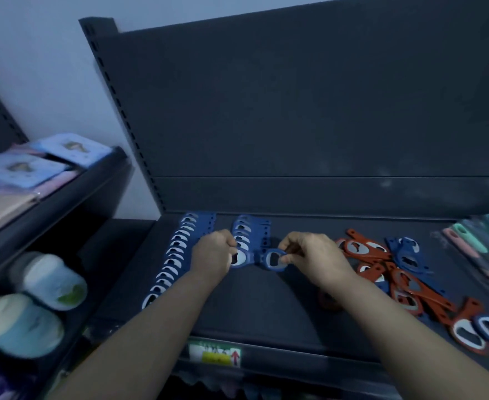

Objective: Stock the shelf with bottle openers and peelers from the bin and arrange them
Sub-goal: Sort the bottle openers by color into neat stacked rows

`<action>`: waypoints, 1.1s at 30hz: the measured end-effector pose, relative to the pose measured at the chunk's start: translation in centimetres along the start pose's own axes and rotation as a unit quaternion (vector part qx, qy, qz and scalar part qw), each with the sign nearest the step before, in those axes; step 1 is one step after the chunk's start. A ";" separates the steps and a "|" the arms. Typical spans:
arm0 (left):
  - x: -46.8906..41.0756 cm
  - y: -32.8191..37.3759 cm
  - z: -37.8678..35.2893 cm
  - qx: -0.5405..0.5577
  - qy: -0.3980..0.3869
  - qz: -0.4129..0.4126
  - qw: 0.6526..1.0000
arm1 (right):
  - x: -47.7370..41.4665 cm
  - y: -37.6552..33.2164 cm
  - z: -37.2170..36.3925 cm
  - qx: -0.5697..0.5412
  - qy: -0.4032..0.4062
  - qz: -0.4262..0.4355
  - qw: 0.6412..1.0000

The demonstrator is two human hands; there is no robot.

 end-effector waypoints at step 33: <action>-1.6 1.0 2.9 -0.195 0.022 -0.107 0.975 | -2.5 -3.9 -3.7 0.124 0.091 -0.052 0.987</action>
Point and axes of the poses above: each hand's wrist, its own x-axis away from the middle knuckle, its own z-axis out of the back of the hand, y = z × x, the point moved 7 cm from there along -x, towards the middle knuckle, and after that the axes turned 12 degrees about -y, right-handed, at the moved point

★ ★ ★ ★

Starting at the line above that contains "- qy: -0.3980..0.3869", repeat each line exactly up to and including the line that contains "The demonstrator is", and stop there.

RESPONSE AREA:
  - qy: -0.3980..0.3869
  - qz: -0.4129..0.4126
  - qw: 0.6526..1.0000
arm1 (right):
  - x: -47.7370..41.4665 cm
  - y: -37.6552..33.2164 cm
  - z: -37.2170..36.3925 cm
  - qx: -0.5697..0.5412
  - qy: -0.4032..0.4062
  - qz: -0.4262..0.4355
  - qw: 0.6412..1.0000

The demonstrator is two human hands; there is no robot.

The response to the exercise is now finished.